ASSIGNMENT:
State how many lines of the records contain the string "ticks". Give the number alone.
****************************************
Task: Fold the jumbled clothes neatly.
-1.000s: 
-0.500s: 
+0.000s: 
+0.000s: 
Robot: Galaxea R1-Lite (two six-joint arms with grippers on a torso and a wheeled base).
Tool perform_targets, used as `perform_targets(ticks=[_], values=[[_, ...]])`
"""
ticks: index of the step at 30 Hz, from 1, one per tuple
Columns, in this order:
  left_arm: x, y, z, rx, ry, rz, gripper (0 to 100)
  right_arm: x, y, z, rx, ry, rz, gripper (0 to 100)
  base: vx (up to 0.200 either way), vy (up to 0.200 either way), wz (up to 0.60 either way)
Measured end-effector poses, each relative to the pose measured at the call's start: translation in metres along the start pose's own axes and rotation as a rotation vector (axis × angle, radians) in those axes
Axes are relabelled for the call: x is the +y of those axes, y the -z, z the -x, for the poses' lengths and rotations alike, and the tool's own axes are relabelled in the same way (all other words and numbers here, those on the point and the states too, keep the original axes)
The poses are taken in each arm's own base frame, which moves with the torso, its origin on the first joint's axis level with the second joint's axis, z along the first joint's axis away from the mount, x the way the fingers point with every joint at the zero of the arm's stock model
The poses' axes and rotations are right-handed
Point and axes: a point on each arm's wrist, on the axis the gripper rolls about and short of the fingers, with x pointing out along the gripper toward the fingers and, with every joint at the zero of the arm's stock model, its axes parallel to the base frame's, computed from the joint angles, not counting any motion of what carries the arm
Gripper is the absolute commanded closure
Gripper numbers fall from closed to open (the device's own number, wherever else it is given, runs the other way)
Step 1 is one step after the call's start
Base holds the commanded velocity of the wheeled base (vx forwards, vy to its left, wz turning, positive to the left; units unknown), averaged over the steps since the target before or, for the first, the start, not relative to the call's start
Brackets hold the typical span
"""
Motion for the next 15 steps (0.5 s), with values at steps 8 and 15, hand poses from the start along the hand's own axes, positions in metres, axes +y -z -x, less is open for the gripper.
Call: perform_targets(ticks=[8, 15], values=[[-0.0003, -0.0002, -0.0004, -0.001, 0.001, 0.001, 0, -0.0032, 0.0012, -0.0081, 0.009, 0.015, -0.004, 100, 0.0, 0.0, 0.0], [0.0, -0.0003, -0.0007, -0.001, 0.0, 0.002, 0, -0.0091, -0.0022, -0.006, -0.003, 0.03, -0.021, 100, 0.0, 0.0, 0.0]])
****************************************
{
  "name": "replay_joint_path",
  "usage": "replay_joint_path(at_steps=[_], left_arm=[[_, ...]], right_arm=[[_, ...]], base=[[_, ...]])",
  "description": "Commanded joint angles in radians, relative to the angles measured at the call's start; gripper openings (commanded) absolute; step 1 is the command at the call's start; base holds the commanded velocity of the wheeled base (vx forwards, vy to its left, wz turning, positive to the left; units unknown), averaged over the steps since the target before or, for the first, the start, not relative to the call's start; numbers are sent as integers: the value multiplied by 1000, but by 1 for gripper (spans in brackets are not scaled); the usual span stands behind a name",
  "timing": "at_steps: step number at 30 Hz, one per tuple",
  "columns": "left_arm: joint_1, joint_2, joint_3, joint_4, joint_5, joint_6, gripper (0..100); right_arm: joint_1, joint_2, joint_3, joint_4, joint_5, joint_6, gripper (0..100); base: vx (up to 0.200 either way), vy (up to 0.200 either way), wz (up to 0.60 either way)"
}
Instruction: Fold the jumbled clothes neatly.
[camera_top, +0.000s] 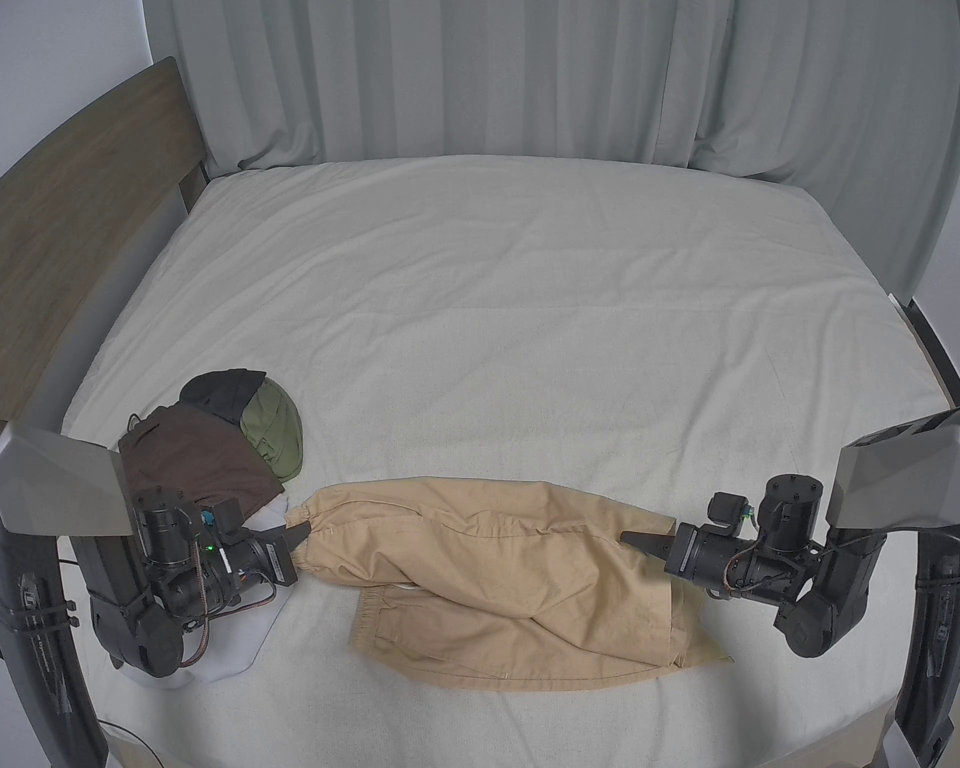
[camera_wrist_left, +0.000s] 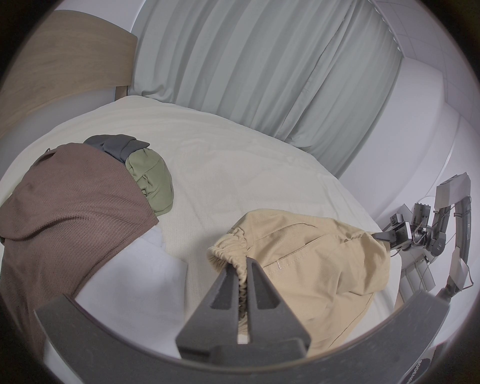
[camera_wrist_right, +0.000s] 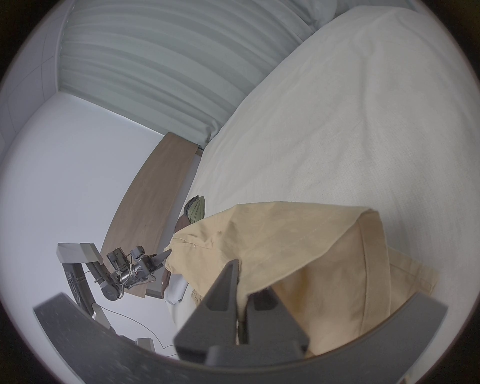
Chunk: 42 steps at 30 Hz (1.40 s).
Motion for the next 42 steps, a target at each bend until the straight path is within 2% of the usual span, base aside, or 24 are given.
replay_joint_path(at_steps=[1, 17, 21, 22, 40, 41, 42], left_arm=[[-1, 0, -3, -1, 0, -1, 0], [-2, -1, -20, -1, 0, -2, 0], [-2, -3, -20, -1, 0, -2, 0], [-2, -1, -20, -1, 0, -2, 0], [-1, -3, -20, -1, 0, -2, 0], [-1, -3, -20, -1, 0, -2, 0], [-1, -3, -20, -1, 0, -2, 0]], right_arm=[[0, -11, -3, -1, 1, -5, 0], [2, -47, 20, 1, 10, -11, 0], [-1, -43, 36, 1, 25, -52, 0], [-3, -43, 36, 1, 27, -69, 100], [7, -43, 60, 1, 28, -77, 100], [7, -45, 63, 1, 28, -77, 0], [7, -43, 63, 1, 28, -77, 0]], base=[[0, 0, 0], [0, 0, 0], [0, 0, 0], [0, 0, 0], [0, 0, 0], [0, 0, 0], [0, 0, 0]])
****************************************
SOLVED PROBLEM:
3